Prioritized experience replay #1622

AlexPasqua · 2023-07-23T17:34:10Z

Description

Implementation of prioritized replay buffer for DQN.
Closes #1242

Motivation and Context

I have raised an issue to propose this change (required for new features and bug fixes)

In accordance with #1242

Types of changes

Bug fix (non-breaking change which fixes an issue)
New feature (non-breaking change which adds functionality)
Breaking change (fix or feature that would cause existing functionality to change)
Documentation (update in the documentation)

Checklist

Note: You can run most of the checks using make commit-checks.

Note: we are using a maximum length of 127 characters per line

- Created SumTree (to be ultimated) - Started PrioritizedReplayBuffer - constructor and 'sample' method - to be tested

AlexPasqua · 2023-08-06T15:13:08Z

@araffin could you (or anyone) please have a look at the 2 pytype errors? I don't quite understand how to fix them

stable_baselines3/dqn/prioritized_replay_buffer.py

AlexPasqua · 2023-09-29T10:00:41Z

Thanks @araffin !
Out of curiosity, may I ask why the switch between torch and numpy for the backend?

araffin · 2023-09-29T10:25:56Z

Thanks @araffin ! Out of curiosity, may I ask why the switch between torch and numpy for the backend?

to be consistent with the rest of the buffers and because PyTorch is not needed here (no gpu computation needed).

AlexPasqua · 2023-09-30T16:27:00Z

Hello @araffin ,
as you moved the code to "common", I suppose you plan to make it usable in algorithms other than DQN. At this point, wouldn't it be clearer to put the code into common/buffers.py? Let me know, and in case, I will move it there.

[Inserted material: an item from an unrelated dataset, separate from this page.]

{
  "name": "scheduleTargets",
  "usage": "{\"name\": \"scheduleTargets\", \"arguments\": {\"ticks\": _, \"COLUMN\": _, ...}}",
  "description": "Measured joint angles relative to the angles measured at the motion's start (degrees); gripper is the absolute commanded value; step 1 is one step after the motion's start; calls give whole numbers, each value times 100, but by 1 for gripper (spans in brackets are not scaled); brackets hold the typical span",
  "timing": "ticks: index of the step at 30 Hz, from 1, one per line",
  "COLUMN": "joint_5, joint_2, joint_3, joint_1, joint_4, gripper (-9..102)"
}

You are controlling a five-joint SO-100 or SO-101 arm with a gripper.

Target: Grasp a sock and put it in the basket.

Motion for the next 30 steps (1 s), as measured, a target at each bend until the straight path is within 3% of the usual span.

Added list of rainbow extensions, specifying which ones are currently implemented in the library

araffin · 2023-10-02T16:57:02Z

At this point, wouldn't it be clearer to put the code into common/buffers.py?

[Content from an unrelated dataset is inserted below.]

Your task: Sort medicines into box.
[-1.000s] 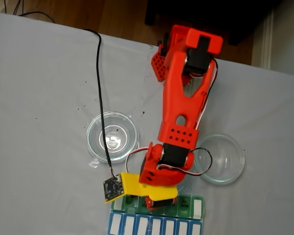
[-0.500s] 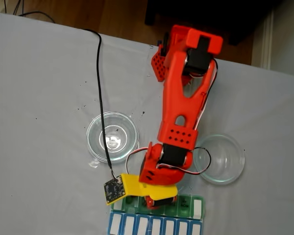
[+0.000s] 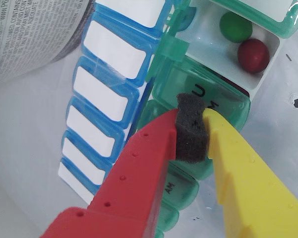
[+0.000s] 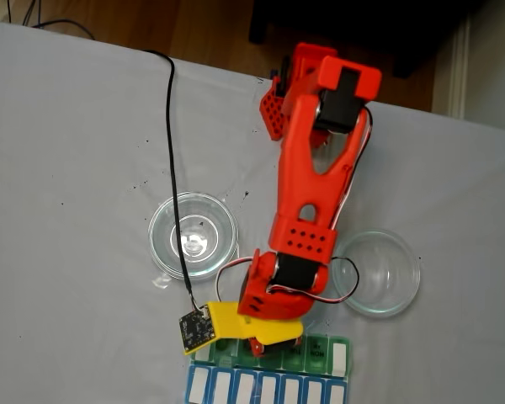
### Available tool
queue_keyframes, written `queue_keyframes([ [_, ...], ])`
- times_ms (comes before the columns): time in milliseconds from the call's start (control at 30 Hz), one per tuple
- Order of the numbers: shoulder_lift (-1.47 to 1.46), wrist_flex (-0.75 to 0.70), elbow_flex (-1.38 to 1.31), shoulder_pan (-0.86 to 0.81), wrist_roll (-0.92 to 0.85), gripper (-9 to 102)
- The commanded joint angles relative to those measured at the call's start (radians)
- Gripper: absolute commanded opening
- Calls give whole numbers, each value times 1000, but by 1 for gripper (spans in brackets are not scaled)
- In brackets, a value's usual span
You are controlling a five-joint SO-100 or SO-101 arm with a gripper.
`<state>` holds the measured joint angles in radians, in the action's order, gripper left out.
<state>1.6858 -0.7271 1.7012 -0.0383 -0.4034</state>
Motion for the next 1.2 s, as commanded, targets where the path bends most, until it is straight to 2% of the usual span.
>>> queue_keyframes([
  [0,-5,-25,-75,6,3,1],
  [767,-97,-230,-190,-14,-52,1],
  [1167,-150,-250,-195,-3,-106,1],
])
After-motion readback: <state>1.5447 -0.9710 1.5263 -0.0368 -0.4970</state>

yes probably, but the most important thing for now is to test the implementation (performance test, check we can reproduce the results from the paper), document it and add additional tests/doc (for sumtree for instance).

richardjozsa · 2023-11-30T22:32:13Z

Just a comment, I've tested this implementation with QR-DQN with Vecenv multiple environment but it fails because of the missing part.

But good job to start the work on it! I hope it will be merged soon! 👍

stable_baselines3/common/prioritized_replay_buffer.py

jbial · 2024-05-28T03:28:13Z

I've just tried validating the implementation on blind cliffwalk and it seems much slower (~an order of magnitude) than the uniform replay buffer. The results below are for a one seed:

Not sure why this is. The details for blind cliffwalk are a bit vague from the paper (no code available as well), but I've tried to implement it as close to the description as possible.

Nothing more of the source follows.